EXERCISE INPUT:
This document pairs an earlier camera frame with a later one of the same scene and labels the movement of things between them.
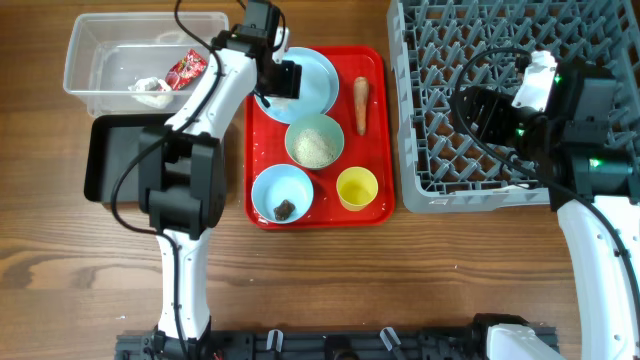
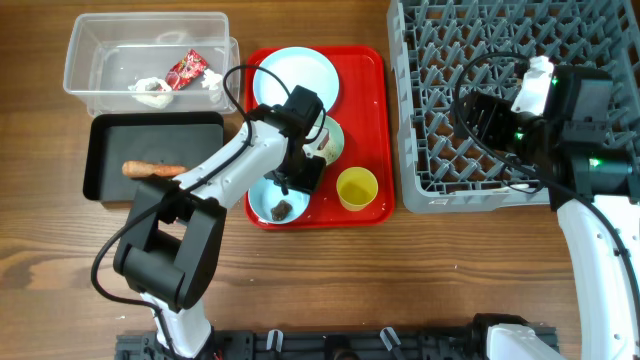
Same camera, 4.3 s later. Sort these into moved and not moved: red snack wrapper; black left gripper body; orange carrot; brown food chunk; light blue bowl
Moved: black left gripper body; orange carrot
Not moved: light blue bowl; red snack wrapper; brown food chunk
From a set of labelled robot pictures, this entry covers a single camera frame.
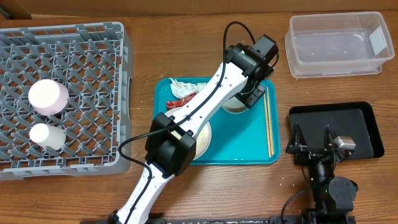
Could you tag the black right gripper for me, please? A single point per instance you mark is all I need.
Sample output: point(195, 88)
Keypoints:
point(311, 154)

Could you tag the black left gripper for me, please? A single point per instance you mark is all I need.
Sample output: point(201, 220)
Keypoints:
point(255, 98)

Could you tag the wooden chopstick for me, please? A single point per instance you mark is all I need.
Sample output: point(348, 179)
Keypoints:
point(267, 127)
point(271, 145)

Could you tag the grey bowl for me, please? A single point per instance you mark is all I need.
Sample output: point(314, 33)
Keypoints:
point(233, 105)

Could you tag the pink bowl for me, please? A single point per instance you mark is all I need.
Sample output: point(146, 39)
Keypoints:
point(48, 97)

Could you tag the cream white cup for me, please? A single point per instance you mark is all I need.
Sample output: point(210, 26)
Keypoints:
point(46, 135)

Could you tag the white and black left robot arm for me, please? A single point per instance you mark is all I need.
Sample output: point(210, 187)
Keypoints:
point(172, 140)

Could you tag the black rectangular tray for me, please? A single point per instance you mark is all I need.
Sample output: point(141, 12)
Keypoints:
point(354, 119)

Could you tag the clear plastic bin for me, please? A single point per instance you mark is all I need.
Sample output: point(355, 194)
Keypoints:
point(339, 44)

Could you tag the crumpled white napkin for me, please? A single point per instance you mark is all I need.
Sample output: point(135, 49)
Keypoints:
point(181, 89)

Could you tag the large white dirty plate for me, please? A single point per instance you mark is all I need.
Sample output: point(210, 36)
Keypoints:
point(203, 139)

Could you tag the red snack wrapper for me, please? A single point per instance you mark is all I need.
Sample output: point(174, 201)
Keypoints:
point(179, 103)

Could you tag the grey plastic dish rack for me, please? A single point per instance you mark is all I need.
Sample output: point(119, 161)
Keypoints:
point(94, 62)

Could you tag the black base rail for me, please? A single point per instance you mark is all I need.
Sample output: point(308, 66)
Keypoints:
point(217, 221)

==

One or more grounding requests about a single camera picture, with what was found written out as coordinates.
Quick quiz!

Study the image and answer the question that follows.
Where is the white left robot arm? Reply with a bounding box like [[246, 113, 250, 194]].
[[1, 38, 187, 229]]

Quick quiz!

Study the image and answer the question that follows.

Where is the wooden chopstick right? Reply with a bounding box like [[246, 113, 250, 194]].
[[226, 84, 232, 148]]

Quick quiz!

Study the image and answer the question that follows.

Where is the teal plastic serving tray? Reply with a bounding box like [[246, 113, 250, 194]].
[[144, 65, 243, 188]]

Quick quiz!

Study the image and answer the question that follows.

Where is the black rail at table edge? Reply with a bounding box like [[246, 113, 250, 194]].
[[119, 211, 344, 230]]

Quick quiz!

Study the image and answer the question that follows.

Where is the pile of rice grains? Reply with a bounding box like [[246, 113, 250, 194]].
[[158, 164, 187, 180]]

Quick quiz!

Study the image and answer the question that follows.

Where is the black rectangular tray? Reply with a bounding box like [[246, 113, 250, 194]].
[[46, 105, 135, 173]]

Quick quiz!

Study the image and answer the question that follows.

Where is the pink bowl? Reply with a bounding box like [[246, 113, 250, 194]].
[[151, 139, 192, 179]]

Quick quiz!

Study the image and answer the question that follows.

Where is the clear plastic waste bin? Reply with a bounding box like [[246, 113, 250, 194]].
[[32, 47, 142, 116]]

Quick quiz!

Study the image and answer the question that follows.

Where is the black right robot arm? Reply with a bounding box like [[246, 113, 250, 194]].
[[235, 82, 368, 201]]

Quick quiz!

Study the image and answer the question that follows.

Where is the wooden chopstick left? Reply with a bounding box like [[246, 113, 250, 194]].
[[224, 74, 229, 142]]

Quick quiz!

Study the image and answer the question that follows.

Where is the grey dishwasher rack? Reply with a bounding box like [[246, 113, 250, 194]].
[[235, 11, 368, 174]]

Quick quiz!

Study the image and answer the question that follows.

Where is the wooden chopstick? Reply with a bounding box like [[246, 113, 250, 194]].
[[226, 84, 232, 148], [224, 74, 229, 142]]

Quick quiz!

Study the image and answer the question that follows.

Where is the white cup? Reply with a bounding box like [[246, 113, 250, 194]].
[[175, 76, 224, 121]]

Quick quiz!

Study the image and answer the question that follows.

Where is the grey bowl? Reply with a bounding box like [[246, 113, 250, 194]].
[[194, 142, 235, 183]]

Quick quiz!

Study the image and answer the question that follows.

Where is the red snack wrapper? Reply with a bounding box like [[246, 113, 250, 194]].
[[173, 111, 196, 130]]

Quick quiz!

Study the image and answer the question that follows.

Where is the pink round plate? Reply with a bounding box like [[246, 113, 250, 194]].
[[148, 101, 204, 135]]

...

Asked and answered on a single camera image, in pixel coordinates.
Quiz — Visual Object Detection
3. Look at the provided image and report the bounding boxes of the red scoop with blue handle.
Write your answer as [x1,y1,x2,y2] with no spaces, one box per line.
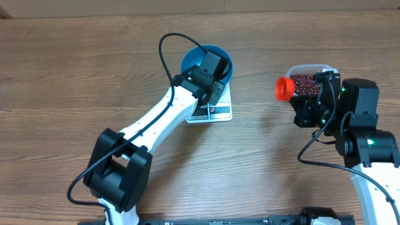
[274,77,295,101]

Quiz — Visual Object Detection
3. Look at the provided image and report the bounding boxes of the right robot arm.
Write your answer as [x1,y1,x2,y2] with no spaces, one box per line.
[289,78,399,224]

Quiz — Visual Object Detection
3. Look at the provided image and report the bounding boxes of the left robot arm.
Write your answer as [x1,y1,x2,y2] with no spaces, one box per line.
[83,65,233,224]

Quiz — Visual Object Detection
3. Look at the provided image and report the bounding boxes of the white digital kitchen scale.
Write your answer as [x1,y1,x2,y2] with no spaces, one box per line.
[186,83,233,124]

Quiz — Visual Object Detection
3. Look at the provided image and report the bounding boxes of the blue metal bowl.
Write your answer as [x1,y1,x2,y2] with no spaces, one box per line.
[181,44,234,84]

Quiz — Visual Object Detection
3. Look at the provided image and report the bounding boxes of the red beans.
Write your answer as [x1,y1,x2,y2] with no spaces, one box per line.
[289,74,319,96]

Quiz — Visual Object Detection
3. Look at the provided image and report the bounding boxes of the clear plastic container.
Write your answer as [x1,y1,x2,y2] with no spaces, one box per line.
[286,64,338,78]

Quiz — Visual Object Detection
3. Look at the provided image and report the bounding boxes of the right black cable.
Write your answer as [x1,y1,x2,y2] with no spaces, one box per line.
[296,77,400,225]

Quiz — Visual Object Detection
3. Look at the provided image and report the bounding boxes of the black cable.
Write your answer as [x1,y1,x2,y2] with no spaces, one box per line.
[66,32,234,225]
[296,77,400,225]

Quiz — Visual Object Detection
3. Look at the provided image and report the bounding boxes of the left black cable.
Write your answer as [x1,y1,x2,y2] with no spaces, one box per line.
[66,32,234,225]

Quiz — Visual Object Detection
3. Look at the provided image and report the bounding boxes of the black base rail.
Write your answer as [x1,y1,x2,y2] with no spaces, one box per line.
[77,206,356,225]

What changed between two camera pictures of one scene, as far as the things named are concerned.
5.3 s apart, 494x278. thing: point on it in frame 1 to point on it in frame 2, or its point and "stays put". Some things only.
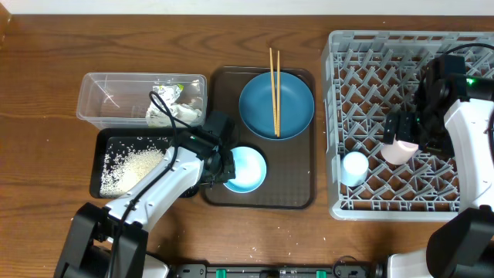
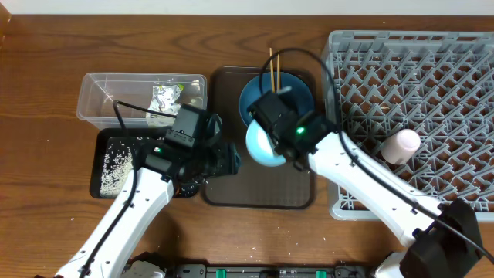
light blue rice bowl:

TASK STATEMENT:
Each line of the data above that contains the word "pictures" counts once; report the total and add nothing.

RESPONSE BELOW:
2